A Summer Garden Salad with Charred Lemon, Black Lentils & a Seven Minute Egg
serves 2 as a meal
1/4 cup dry black lentils
2 tablespoons extra virgin olive oil
1 bunch asparagus (I prefer green asparagus here), washed and sliced into 2-inch pieces
1 bunch radishes (I used Easter Egg radishes, though any variety will work well), washed and cut in half
1 lemon, sliced in half
6 cups mixed tender lettuce greens, roughly chopped
1-2 cups kale leaves, removed from stems and roughly chopped
2 cups assorted fresh tender herbs (I used basil, flat leaf parsley and chives), roughly chopped
1 tablespoon capers
coarse sea salt
freshly cracked black pepper
In a medium-sized pot, cook the lentils according to the package’s directions. I like to add some of the assorted herbs into the pot while the lentils cooks (maybe 4-5 basil leaves, 2-3 parsley stems and 5-6 chives). When the lentils are done cooking, drain their liquid, remove the wilted herbs and set the lentils aside to cool to room temperature.
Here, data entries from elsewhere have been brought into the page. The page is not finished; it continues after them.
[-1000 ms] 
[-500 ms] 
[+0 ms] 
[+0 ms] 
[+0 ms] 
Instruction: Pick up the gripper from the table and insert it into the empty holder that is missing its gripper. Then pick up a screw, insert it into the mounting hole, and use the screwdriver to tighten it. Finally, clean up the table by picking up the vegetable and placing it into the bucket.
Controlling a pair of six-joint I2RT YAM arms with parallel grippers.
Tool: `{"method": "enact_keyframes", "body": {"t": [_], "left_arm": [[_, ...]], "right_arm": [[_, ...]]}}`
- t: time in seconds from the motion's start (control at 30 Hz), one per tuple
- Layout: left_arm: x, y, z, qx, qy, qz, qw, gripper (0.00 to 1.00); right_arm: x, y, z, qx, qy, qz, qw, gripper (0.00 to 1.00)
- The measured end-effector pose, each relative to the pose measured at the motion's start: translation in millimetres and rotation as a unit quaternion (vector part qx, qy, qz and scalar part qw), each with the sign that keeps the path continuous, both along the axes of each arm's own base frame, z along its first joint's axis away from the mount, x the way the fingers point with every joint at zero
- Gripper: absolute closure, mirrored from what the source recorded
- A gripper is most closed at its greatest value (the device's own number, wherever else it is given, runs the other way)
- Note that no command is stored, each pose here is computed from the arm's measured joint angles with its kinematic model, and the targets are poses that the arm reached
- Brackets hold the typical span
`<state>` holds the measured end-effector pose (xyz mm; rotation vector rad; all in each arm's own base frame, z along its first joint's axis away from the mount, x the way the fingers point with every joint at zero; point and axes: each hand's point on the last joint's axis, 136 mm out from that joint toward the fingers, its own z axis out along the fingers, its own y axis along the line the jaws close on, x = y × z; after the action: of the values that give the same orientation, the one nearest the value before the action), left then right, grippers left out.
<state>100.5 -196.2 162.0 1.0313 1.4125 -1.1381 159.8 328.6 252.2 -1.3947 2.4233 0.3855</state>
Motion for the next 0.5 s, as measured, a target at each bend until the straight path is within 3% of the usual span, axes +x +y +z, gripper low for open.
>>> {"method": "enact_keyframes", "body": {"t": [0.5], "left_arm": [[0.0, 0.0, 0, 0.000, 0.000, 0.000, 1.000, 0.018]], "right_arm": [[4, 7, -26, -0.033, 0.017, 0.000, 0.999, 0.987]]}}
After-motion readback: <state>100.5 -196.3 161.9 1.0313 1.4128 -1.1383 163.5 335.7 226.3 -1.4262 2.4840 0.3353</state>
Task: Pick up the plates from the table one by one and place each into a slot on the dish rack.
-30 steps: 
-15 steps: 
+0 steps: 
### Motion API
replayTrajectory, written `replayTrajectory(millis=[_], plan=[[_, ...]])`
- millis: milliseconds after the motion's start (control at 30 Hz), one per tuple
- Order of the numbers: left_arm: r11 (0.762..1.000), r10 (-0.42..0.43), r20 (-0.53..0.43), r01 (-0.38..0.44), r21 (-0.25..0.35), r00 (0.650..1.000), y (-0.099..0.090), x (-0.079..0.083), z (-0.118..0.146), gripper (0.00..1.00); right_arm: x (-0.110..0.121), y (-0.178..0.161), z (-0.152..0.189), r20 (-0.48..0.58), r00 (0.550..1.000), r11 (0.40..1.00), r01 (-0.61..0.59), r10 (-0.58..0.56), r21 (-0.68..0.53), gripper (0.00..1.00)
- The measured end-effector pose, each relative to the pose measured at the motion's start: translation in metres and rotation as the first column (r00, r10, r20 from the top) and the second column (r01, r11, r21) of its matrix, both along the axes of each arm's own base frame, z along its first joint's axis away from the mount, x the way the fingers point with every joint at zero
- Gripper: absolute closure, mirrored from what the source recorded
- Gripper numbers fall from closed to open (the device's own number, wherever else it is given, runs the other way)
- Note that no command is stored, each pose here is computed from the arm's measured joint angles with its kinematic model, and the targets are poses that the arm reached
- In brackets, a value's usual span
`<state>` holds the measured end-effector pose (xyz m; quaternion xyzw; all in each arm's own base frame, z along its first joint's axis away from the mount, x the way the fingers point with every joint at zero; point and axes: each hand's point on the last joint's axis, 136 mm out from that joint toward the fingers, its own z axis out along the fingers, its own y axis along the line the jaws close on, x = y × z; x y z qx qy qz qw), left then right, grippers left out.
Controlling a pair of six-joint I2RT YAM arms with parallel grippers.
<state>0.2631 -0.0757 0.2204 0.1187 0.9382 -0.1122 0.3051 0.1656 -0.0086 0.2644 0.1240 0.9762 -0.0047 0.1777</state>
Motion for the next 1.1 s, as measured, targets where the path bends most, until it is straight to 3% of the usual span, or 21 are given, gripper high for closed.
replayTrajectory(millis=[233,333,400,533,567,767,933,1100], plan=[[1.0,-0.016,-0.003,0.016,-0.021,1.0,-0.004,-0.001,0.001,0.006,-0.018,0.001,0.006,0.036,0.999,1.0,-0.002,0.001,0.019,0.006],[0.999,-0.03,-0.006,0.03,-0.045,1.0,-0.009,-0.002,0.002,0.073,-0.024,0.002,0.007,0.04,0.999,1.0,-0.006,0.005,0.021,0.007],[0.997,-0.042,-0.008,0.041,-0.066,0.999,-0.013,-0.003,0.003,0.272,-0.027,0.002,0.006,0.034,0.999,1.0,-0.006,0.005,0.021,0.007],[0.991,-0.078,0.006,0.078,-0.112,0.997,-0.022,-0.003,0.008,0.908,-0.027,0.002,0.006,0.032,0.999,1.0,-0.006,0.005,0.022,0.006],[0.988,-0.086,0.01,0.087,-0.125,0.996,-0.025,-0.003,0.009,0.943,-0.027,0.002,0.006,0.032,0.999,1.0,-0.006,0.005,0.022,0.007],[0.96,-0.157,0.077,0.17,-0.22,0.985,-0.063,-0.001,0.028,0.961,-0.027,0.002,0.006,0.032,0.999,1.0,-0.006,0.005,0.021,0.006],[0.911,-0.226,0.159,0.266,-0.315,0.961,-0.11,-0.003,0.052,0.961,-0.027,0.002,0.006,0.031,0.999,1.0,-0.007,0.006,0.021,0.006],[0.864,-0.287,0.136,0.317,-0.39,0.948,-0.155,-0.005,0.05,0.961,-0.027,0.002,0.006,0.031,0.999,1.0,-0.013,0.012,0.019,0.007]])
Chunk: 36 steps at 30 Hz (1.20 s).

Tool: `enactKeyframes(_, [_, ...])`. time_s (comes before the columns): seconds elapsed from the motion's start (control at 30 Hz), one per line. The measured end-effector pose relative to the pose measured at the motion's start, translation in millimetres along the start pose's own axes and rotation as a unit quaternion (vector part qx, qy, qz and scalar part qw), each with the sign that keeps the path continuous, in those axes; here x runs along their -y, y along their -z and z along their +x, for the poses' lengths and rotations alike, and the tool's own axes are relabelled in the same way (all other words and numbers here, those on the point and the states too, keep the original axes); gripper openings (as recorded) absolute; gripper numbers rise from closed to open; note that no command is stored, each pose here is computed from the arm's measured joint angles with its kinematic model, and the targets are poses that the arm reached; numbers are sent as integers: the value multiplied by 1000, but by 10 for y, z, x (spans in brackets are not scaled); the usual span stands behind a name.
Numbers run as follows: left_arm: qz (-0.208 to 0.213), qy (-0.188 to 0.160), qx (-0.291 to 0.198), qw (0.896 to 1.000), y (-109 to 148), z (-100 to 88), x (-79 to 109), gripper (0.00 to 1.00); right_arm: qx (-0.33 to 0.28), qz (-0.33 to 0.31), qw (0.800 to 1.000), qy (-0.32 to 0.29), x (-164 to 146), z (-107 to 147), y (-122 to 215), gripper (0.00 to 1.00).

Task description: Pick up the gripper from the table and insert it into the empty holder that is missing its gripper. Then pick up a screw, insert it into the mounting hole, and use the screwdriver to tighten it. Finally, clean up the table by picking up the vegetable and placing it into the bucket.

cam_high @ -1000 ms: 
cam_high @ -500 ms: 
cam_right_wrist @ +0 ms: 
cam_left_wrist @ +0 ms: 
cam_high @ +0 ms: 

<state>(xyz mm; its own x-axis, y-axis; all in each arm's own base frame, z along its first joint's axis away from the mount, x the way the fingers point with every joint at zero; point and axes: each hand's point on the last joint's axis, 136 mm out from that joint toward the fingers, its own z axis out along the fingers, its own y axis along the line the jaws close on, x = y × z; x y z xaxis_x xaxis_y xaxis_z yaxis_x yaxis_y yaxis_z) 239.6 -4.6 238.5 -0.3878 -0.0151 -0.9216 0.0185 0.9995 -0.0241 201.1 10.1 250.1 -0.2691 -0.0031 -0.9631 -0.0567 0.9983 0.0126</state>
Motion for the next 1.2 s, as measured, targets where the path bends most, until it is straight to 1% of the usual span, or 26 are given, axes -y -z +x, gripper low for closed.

While the lentils cook, bring a small pot of water to a boil. Reduce to a simmer and add the egg (you can certainly add more than one egg if you want to beef up the recipe). Cover the pot and allow the egg to simmer for exactly 7 minutes. Immediately remove the egg and submerge it in cold water for several minutes. Peel the egg and set aside.
Meanwhile, heat the olive oil in a large saute pan over medium heat. Add the asparagus, the radishes and the lemon halves (being sure the lemon is faced down so the juicy pulp will begin to caramelize). Allow everything to brown for a few minutes; avoid the temptation to move anything. When everything begins to smell like it has begun to caramelize (but is not yet burned), you can begin to gently toss everything in the pan until the asparagus and radishes are cooked, but still firm. Remove the pan from the stovetop and allow things to cool to a little bit above room temperature.
In a large bowl, add the lettuce, the kale, the asparagus, the radishes, the lentils, the remaining fresh herbs and the capers and gently toss. Squeeze the charred lemon (both juice and pulp) over the salad. Season to taste with salt and pepper. Gently toss again. Cut the cooked egg in half and arrange on top of the salad.